# Woodworkers Scrub Plane for wood chips feasable?



## smoketologist (Nov 29, 2015)

As a woodworker, I have lost of scraps too small for much, but maybe some chips for smoking.  I have cherry, alder, oak, cedar, Apple and others.  Would a scrub plane make usable chips for my MES cold smoker unit?  This is the first plane the hits rough wood so they make thick shavings the width of the board.


----------



## LanceR (Nov 30, 2015)

Hi Smoke, I am far from being an expert on MEs smokers (just bought a 40" digital though to maybe replace a few of the smaller smokers here) but as I understand it, some of the early MES units will ignite thin wood.  Maybe a title change to add "in an MES" would help as would posting exactly what model you have and any mods done to get a better response.

I have used hand planes, a 6" hand power plane and my stationary planers and jointer to make coarse shavings for smoking but haven't done so with an MES.  I'm still using the shaper and planer chips from the last hickory kitchen I built over 15 years ago.  I started out with 4 trash can liners full and am halfway through the last one.

A big router spinning a large bit can make a lot of coarse chips in short order too.

Putting shavings or chips in a foil pouch that has a few holes in it may work well too.  Thats what I have done with my little Cookshack as it ignites small chips sometimes.

Lance


----------



## Bearcarver (Nov 30, 2015)

Lance,

I believe he's talking about the "MES Cold Smoking" unit that can be added on to an MES, not an MES Chip burner.

Smoketologist,

I'm not sure how big these chips are, but I assume you'd be cutting them (width & length) to the size you want.

Maybe a picture of the chips would make it easier for somebody who has been using an MES Cold Smoker to help you.

Bear


----------



## LanceR (Nov 30, 2015)

Bear, as I said, I'm not an MES guru.  I've enjoyed reading what you've posted and need to get smarter on the MES now that there's one still in the box out in the garage.

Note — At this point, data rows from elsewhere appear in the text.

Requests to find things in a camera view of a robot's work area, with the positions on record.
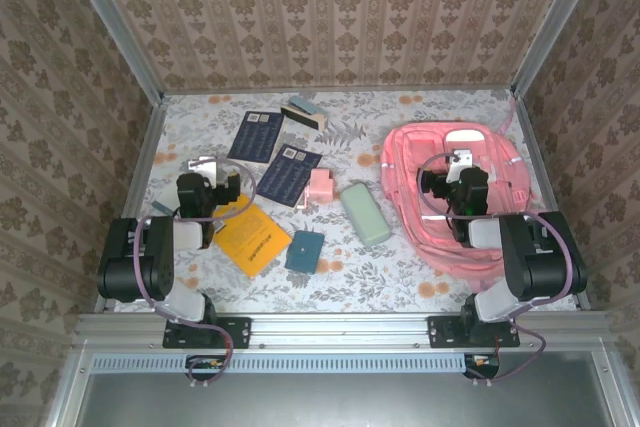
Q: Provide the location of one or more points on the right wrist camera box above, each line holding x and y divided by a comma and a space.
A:
459, 162

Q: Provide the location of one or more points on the aluminium rear rail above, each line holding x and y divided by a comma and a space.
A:
340, 88

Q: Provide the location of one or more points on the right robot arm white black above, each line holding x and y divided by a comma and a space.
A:
540, 267

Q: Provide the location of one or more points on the navy blue booklet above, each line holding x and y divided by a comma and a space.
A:
287, 177
255, 139

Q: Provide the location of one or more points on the floral table cloth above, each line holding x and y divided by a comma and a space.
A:
350, 287

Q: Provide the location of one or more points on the aluminium corner post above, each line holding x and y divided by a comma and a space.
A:
118, 27
555, 22

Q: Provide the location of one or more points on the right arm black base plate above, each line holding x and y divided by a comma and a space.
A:
440, 332

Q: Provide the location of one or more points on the teal snap wallet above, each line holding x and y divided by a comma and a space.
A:
304, 252

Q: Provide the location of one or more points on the grey metal panel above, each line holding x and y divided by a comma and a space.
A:
350, 402

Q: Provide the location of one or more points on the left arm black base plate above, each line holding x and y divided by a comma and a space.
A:
240, 332

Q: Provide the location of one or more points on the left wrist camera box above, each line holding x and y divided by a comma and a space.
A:
205, 167

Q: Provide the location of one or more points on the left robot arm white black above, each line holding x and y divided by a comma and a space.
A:
130, 257

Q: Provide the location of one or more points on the light green pencil case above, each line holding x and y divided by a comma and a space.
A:
365, 214

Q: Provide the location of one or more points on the aluminium mounting rail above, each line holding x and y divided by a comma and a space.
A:
340, 329

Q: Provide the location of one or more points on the pink pencil sharpener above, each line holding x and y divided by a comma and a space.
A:
320, 187

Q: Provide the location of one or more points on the pink student backpack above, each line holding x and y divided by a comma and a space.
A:
405, 157

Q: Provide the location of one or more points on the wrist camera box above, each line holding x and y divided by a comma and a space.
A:
459, 162
205, 167

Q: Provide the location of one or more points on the aluminium side rail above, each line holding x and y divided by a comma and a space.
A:
134, 197
549, 197

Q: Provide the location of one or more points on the blackboard eraser teal black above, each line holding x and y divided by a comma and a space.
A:
302, 114

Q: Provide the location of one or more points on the yellow booklet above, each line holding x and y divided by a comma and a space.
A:
255, 242

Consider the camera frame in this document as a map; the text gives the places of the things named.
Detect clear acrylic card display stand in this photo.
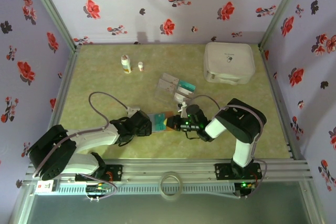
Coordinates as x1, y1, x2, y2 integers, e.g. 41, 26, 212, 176
154, 72, 198, 103

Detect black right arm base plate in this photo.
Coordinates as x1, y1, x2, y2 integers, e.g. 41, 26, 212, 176
214, 163, 263, 180

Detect white box with red label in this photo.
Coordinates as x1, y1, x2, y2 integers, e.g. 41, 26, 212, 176
35, 179, 57, 196

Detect white zip medicine pouch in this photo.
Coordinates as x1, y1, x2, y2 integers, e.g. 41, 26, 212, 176
204, 41, 256, 86

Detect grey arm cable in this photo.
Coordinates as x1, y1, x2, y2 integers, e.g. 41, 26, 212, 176
33, 91, 120, 203
186, 94, 268, 199

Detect aluminium frame rail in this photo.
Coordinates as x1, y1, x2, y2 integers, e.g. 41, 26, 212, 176
25, 158, 313, 183

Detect clear tape ring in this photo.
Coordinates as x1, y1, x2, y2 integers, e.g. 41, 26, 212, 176
160, 171, 183, 201

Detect green circuit board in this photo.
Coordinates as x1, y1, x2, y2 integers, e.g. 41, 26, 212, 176
85, 184, 112, 195

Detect grey slotted cable duct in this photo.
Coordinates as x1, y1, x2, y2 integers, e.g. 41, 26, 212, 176
56, 183, 236, 195

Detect grey left arm cable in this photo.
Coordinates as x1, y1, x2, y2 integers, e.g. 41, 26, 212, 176
33, 91, 120, 203

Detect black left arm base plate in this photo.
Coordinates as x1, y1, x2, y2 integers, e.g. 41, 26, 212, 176
75, 164, 124, 182

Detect grey right arm cable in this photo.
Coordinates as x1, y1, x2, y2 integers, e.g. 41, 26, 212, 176
186, 94, 268, 199

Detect aluminium corner post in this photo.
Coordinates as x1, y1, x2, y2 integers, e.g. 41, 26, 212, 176
258, 0, 308, 49
25, 0, 81, 51

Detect tall white medicine bottle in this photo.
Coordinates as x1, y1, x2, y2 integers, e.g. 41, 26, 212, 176
120, 54, 133, 74

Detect teal VIP chip card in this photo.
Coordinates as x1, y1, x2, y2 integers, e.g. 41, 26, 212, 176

Smoke, my brain cell didn't realize that what you wrote wasn't what I was thinking.  Sorry for any confusion.....

Lance


----------



## Bearcarver (Nov 30, 2015)

LanceR said:


> Bear, as I said, I'm not an MES guru.  I've enjoyed reading what you've posted and need to get smarter on the MES now that there's one still in the box out in the garage.
> 
> Smoke, my brain cell didn't realize that what you wrote wasn't what I was thinking.  Sorry for any confusion.....
> 
> Lance


Lance, You didn't do anything wrong---You were just trying to help.

It wasn't long ago that somebody asked about that MES Cold Smoker thing, and I had no idea what they were talking about. I have no idea how good they are, and never saw one close up. I use the AMNPS 100% of the time.

I think Smoketologist was talking about one of the things like the little black box at the bottom right of the MES in the Picture below:

Bear

k.













smoker.jpg



__ red dog
__ Dec 17, 2014


----------



## smoketologist (Nov 30, 2015)

Thanks Bear and Lance.  That lil box is what I ordered with my MES 30" smoker.  I ordered some chips in hickory and apple also.  When those arrive I will see if I can produce my own chips from scraps on hand.  With the scrub plane I can adjust the thickness and length.


----------